* _Task directions_: Pick out the lines below that include the string "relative".

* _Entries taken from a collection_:

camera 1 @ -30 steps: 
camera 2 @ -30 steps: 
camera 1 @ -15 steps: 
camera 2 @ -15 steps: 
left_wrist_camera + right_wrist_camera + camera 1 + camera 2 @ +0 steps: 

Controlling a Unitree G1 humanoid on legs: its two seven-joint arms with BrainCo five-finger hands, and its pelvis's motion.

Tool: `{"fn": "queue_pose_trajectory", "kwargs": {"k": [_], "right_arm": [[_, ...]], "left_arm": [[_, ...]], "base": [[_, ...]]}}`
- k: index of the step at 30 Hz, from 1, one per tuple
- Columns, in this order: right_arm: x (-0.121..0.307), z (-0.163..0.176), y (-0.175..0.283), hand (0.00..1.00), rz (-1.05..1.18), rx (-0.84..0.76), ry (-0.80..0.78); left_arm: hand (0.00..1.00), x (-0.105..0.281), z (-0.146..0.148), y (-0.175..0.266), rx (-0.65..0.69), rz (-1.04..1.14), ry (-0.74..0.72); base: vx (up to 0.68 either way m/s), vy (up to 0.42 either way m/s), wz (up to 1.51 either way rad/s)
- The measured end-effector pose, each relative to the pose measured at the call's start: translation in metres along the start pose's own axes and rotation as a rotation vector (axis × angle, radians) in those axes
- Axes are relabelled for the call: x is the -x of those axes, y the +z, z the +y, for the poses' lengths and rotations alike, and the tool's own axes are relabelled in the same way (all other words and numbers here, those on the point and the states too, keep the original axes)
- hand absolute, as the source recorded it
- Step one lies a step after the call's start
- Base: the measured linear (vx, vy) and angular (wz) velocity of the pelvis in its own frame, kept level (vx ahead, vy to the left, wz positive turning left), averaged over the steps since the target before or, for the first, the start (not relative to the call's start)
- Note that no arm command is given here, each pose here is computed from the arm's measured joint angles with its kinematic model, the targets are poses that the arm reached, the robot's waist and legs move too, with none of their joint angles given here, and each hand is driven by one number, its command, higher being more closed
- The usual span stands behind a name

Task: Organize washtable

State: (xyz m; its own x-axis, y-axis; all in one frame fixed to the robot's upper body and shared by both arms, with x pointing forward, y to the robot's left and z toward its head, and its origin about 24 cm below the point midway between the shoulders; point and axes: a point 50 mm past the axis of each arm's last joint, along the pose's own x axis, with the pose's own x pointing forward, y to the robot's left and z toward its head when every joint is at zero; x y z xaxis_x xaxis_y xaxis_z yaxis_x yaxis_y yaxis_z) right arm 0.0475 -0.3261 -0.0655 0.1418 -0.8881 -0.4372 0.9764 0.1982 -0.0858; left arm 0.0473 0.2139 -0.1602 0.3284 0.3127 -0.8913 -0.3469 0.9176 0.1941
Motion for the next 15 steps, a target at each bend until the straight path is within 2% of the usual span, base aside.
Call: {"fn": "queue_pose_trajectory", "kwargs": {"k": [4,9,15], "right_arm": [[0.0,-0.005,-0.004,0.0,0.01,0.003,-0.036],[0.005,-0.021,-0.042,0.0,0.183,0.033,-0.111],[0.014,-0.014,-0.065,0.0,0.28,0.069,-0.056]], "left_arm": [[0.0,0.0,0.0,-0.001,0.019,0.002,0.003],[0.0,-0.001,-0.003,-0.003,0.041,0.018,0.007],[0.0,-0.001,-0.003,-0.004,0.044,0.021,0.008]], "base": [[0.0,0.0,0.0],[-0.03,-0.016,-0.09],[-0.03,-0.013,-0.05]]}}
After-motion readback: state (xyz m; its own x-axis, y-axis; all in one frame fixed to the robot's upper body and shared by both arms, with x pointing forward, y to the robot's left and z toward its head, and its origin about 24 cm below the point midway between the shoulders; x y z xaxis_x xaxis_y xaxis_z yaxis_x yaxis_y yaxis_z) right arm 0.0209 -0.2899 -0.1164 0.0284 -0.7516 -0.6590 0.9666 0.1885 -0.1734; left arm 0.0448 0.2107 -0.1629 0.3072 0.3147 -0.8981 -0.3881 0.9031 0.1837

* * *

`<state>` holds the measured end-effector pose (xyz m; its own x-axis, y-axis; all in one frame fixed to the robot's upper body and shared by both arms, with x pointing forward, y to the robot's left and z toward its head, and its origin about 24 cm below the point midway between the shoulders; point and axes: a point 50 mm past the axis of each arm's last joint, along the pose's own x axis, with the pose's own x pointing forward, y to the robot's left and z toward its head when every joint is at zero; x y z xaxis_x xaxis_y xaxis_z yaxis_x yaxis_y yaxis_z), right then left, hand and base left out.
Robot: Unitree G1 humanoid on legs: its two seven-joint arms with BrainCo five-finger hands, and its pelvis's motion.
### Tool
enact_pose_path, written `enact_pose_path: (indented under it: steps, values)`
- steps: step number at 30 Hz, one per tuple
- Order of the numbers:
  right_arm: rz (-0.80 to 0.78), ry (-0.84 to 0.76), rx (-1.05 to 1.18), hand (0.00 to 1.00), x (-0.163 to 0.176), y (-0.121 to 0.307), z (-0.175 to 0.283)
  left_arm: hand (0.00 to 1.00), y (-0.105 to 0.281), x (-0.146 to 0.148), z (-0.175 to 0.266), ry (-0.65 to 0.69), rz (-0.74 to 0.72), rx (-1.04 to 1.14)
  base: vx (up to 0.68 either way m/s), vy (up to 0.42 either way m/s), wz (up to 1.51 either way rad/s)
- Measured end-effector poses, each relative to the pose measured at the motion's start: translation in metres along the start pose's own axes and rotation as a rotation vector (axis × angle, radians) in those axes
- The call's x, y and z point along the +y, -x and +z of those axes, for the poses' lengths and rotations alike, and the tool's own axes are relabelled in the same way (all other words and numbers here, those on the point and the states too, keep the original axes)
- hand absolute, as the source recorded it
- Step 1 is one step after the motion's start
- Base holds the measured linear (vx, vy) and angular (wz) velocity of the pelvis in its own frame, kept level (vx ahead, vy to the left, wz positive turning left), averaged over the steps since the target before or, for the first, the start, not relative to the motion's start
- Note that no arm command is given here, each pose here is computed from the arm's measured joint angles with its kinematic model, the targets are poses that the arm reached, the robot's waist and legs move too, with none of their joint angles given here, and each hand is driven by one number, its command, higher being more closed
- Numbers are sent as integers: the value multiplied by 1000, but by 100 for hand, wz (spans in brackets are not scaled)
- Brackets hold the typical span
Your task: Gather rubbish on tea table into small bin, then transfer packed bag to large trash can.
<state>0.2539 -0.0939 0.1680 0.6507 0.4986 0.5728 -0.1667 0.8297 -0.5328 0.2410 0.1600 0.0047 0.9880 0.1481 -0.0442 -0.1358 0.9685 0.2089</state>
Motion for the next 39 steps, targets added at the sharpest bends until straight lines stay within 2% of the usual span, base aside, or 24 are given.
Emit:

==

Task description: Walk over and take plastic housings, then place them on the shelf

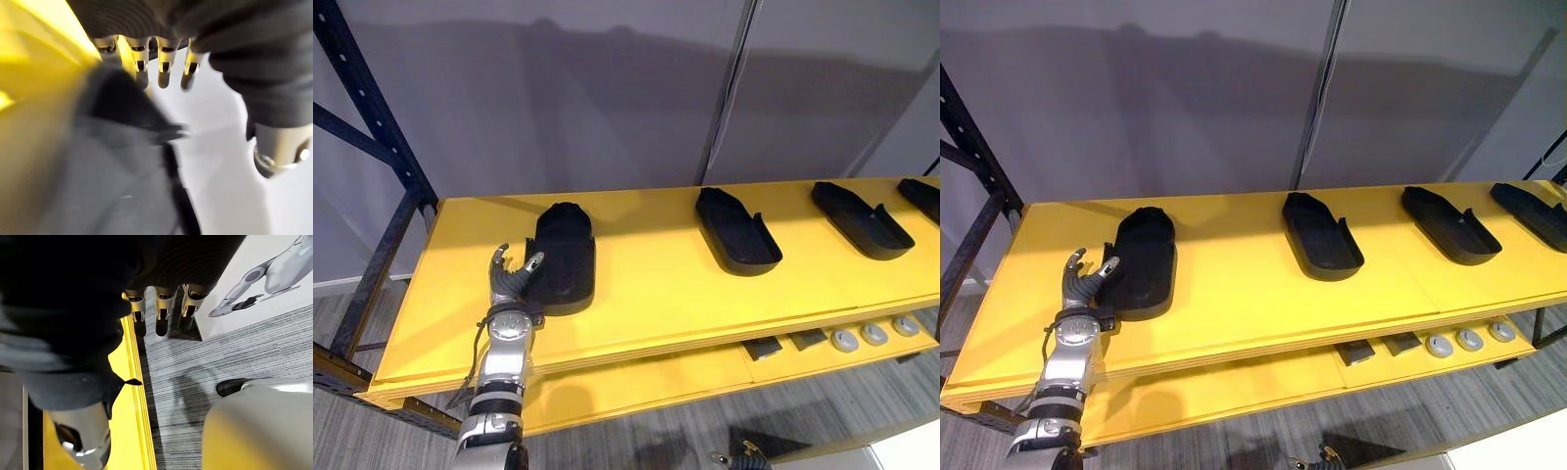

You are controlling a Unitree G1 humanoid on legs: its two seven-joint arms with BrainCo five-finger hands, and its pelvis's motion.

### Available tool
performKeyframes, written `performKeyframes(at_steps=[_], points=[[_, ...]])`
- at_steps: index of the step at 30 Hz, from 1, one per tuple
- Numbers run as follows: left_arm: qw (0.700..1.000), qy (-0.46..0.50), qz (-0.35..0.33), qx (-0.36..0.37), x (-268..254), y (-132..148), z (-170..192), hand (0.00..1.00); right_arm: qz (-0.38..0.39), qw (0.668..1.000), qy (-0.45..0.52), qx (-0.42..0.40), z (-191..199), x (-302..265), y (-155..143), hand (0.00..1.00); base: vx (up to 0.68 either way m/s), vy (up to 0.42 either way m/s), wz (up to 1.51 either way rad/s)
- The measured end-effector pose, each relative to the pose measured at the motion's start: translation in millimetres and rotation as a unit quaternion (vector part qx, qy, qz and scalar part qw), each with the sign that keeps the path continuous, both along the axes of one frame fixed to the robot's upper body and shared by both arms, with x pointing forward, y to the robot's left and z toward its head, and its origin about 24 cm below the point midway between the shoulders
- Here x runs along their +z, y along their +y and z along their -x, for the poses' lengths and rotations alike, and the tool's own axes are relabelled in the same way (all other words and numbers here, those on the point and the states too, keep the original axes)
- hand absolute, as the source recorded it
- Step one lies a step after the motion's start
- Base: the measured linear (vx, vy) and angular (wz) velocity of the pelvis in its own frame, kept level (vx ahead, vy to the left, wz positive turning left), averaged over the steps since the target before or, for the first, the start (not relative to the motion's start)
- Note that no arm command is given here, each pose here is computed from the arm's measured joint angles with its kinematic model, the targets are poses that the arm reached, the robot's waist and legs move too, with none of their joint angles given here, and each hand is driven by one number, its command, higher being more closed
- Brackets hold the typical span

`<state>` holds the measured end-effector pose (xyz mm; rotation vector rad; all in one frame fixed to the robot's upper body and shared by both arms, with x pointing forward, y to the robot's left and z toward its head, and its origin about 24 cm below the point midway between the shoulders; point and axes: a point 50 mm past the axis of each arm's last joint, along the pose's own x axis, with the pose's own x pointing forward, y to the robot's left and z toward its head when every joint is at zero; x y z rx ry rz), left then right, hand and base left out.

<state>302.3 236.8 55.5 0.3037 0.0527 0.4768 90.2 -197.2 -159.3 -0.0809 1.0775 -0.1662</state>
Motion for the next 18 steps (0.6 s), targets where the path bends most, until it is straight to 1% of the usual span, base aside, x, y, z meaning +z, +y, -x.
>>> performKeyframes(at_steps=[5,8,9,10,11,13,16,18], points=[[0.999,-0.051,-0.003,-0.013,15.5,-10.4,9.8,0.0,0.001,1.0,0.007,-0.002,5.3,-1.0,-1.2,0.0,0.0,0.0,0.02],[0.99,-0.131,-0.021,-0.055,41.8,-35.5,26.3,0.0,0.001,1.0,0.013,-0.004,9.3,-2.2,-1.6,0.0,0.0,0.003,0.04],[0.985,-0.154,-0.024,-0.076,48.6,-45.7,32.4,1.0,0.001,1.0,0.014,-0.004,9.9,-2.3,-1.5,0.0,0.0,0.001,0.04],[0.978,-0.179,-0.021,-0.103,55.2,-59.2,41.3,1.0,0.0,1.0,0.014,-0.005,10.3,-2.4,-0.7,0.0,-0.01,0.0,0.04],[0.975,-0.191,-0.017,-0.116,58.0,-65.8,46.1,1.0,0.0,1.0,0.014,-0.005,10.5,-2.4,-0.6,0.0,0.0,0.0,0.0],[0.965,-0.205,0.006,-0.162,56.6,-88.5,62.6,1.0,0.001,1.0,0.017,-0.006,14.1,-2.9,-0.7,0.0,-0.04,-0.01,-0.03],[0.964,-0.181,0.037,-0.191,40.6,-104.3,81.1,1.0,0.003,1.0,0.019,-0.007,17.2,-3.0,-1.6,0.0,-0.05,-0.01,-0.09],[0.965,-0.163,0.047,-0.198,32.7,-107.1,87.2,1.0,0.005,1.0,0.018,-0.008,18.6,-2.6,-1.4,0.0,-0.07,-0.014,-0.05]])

* _Output for this exercise_:
- The measured end-effector pose, each relative to the pose measured at the call's start: translation in metres along the start pose's own axes and rotation as a rotation vector (axis × angle, radians) in those axes
- Base: the measured linear (vx, vy) and angular (wz) velocity of the pelvis in its own frame, kept level (vx ahead, vy to the left, wz positive turning left), averaged over the steps since the target before or, for the first, the start (not relative to the call's start)
- Measured end-effector poses, each relative to the pose measured at the motion's start: translation in metres along the start pose's own axes and rotation as a rotation vector (axis × angle, radians) in those axes
- Base holds the measured linear (vx, vy) and angular (wz) velocity of the pelvis in its own frame, kept level (vx ahead, vy to the left, wz positive turning left), averaged over the steps since the target before or, for the first, the start, not relative to the motion's start
- The measured end-effector pose, each relative to the pose measured at the motion's start: translation in millimetres and rotation as a unit quaternion (vector part qx, qy, qz and scalar part qw), each with the sign that keeps the path continuous, both along the axes of one frame fixed to the robot's upper body and shared by both arms, with x pointing forward, y to the robot's left and z toward its head, and its origin about 24 cm below the point midway between the shoulders
- Base: the measured linear (vx, vy) and angular (wz) velocity of the pelvis in its own frame, kept level (vx ahead, vy to the left, wz positive turning left), averaged over the steps since the target before or, for the first, the start (not relative to the motion's start)

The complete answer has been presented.